Consider this from Capers: "Obviously now he's had a year at the position, so we would expect him to be able to take that step. We probably won't really know until we get into the preseason games."
Or this from Scott McCurley, the assistant inside linebackers coach: "It will sort its way out this fall, I think, and we'll really get a feel for where he's at compared to the rest of the guys in the group. Like we've seen in the past in certain glimpses, he has some ability. We've just got to get it out of him, and he's got to get it out of himself."
Or this from Bradford himself: "I have a couple preseason games from last year, but it's hard to identify myself and say, 'This is what I am as an inside guy.' I'm still trying to figure that out, in a sense, and hopefully this season I will definitely know."

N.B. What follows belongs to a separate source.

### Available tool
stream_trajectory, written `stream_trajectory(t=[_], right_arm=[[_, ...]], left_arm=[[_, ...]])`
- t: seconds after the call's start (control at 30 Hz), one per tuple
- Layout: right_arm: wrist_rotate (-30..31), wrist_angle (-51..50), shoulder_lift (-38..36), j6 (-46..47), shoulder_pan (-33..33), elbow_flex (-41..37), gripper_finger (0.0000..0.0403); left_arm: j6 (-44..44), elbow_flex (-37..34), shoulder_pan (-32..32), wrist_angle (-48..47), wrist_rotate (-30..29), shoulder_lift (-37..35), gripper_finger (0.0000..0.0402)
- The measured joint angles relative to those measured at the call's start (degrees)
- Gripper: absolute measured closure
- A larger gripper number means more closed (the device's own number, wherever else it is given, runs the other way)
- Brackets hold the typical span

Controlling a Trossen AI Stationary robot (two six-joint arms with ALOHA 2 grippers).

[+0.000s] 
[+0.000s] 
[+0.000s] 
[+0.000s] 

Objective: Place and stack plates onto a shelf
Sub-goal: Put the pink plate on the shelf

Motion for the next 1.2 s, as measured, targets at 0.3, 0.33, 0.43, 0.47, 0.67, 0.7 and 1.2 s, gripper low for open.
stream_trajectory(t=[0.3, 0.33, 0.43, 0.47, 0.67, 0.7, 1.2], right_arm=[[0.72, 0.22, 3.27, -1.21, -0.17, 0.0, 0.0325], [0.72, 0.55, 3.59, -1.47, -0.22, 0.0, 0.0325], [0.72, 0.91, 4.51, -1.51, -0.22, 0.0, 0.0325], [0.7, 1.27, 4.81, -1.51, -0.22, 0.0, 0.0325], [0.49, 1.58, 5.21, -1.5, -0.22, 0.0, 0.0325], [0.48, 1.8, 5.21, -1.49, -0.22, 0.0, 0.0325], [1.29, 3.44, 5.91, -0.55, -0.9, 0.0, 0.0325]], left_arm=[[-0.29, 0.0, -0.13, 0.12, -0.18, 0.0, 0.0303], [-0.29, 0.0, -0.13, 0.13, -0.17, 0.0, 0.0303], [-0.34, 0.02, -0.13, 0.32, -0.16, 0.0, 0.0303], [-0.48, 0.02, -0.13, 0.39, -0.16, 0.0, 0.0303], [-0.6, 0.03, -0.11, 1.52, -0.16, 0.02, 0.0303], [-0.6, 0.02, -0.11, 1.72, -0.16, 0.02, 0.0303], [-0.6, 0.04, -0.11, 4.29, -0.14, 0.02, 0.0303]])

Uncertainties aside, Bradford's off-season program ended on a high note he hopes will serve as a lasting impression between now and training camp.
Paired with Martinez for an 11-on-11 drill, Bradford switched onto tight end Kennard Backman in coverage. He focused his attention on Backman's low hip, just as Bradford said the coaches instructed, and snagged a pass from quarterback Joe Callahan for an athletic interception.
It was a single play in a single practice that, come August, will almost certainly be forgotten. But for a moment, Bradford was giddy. For a moment, these two long years felt worthwhile.
"I'm still very fortunate," Bradford said. "I'm still the 1%. I'm still having my head high and being thankful and grateful that I'm here. I could be working at McDonald's or something, you never know. I'm truly blessed.
"We all fall victim to feeling sorry for ourselves a lot. I had that time, and it passes real quick. You can't let it take you down."